At the end of every dungeon delved, mansion burgled, or wizard’s tower toppled, the players receive one parcel of treasure dubbed a “Filthy Bribe”. These can be spent for minor bonuses, and to fiat away certain encounters. Uses of the Filthy Bribe include, but are not limited to:

  • Fiat away encounters with creatures more interested in cash than carnage, such as bribing away the ogre bandits.

  • Getting an artificial background “Handy Adventuring Tools” +4. Players must specify how their tool helps them with their current skill check. The background is consumed after four uses.

  • Exchange them for the treasure parcels that include potions, runes, and oils.

  • The old adventurer hallmark of wine, women, and song. In combat the players can retroactively spend a Filthy Bribe to say that they frittered it away on something trivial, and are so satisfied with doing so that they gains a minor bonus to attack rolls and saves for the rest of the encounter, and can increase the escalation dice by one if they so desire. This can take the form of a night at the tavern, or a fancy tea-party, or other forms as the players desire.

  • Bribe NPCs who are amenable to such things, and thereby treating any and all charisma checks with those NPCs as a natural 20.

  • Skip sidequests to obtain components for rituals. “Yeah, I’m just going to go bribe a bunch of more expendable adventurers to get the Ruby Eye of Amon for me, okay?”

Naturally, this doesn’t achieve the obscene levels of avarice that every adventurer strives for, hence five Filthy Bribes will become a King’s Ransom. Unlike Filthy Bribes, a King’s Ransom is more narrative in scope. A King’s Ransom can be used for such things as:

  • Building a small fort to be used as a base of operations

  • Hiring a company of mercenaries to distract a necromancer’s vast zombie horde

  • Get a lead on a magical item of a player’s choice

  • Your very own airship, with leather seating and everything

  • A regular sea-ship, with extra features to compensate

  • Enough treasure to get a Young Dragon to suffer through the indignity of assisting you for a time

King’s Ransoms are used to gain useful devices that can be used for the rest of the campaign, or for significant bonuses that last for the duration of a current quest.

Five King’s Ransoms can be put together to obtain a Great Wyrm’s Hoard.
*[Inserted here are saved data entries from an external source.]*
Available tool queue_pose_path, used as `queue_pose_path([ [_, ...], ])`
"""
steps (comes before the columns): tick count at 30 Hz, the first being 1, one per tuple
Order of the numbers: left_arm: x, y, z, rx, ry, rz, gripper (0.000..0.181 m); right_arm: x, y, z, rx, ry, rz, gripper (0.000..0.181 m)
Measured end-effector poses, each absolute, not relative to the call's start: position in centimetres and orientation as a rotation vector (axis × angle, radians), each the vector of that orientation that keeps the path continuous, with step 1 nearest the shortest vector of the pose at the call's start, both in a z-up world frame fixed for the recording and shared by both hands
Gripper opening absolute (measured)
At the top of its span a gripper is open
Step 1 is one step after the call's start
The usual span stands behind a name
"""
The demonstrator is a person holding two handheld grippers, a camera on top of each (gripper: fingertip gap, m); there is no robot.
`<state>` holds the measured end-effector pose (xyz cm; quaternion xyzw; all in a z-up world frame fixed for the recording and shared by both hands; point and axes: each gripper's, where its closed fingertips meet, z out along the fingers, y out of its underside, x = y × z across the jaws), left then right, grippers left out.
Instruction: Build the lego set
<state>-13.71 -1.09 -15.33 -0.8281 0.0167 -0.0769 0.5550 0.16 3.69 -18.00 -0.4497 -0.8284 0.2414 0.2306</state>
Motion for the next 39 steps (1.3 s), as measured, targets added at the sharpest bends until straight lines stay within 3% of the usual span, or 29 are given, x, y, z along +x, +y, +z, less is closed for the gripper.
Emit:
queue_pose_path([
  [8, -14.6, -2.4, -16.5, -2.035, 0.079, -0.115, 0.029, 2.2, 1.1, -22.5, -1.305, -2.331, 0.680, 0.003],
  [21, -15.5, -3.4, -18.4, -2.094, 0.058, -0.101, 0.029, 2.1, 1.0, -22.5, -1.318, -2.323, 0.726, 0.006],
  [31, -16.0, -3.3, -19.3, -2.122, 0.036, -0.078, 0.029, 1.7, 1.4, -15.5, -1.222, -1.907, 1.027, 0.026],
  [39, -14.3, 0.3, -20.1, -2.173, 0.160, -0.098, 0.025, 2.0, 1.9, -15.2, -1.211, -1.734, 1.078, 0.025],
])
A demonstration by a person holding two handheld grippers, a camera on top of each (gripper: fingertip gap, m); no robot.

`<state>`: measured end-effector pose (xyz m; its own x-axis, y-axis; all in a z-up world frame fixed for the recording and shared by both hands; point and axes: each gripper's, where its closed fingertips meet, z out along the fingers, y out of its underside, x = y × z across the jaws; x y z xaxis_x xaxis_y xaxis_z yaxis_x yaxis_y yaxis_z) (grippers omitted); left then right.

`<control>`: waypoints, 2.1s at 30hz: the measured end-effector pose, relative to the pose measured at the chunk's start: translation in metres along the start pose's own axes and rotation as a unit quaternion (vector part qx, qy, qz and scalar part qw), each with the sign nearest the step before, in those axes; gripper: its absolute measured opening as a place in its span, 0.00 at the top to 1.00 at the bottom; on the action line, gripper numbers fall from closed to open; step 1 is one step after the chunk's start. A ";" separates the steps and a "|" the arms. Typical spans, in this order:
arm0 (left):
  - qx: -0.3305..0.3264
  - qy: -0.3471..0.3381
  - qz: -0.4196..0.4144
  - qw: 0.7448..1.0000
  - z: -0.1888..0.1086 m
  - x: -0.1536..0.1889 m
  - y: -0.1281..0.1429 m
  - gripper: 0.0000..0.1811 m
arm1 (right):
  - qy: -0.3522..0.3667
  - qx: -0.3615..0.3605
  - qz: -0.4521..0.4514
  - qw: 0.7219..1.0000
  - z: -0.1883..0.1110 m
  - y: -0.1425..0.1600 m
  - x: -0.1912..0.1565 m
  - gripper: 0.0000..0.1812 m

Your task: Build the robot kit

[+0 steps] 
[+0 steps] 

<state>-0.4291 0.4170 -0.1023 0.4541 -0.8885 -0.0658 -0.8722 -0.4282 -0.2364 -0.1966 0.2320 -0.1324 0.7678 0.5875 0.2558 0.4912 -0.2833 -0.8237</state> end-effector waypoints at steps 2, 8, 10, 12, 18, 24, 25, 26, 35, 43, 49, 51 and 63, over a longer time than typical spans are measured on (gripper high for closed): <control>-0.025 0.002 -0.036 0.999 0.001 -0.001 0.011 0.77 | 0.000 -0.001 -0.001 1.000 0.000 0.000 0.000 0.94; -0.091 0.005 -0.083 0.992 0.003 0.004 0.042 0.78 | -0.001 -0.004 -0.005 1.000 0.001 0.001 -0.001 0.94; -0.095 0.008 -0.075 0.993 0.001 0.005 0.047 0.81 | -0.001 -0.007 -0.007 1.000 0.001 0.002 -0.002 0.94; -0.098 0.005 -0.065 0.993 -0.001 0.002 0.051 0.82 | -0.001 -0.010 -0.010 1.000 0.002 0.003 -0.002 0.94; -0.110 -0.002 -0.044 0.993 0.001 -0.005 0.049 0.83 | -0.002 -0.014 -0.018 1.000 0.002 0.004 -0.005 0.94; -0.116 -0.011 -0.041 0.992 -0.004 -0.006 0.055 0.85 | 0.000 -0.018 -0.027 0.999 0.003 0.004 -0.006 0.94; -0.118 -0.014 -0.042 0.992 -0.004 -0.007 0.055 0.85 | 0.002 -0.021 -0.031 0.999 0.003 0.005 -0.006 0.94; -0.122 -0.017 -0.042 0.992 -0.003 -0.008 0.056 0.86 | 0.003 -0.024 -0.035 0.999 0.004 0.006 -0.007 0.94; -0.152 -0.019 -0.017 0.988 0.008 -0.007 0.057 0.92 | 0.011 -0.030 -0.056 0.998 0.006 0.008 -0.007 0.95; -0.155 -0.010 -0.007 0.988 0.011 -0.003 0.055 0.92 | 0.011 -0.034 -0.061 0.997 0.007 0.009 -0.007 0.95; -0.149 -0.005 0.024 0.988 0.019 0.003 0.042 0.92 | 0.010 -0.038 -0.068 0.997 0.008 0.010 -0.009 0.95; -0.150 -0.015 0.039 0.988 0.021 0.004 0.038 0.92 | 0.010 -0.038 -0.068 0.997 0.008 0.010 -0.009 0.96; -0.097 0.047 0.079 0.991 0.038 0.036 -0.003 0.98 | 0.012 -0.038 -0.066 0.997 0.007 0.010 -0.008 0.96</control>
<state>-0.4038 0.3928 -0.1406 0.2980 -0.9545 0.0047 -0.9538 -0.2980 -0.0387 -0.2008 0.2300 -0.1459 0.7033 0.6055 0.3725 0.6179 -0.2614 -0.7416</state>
You have enough money to give even an Icon pause. Your wealth is coveted and envied by all who approach you. A Great Wyrm’s Hoard, when spent, will always do great, but terrible, things to a nation’s economy. If you have the brass to spend it all at once, you can get:

  • As many 6′s as you damn well please on the Icon Rolls for the Icon of your choice. You make a suitable donation to the Priestess’s Cathedral, getting sainthood for at least two or three religions. The Prince of Shadows reluctantly accepts your tribute and sighs as he puts away his plans for stealing it. The Dwarf King adopts you as his own child. The Orc Lord loves the shiny armor his warriors are now kitted out in, he agrees to kill you last.

  • Found your own Kingdom. You got armies, you got wizards, a couple of dragons agree to roost in your aries in exchange for some of your shiny, shiny gold. The world is your oyster, and the GM screams inwards as he swiftly makes up plausible rules for managing kingdoms and mass combat. If s/he didn’t want to do it, s/he shouldn’t have let you get so much treasure in the first place!

  • Get the use of a Wish spell, ala older editions of D&D. You spend the lot on a magical ritual to power a Wish. The GM shouldn’t try to go against the spirit of this wish, unless of course the Wish would derail the campaign in a way that is exploitative, boring, or unfun. Derailing the campaign in a way that is fun, that ought to be just fine.

Naturally you want to encourage an easy-come easy-go approach to this sort of thing, and remind players that spending money might come in handy. The more money they accumulate, the more likely that others will covet their money, to the point where they might get shaken down by dragons should that pile become too vast. Vast amounts of money should come with dangers as well as opportunities.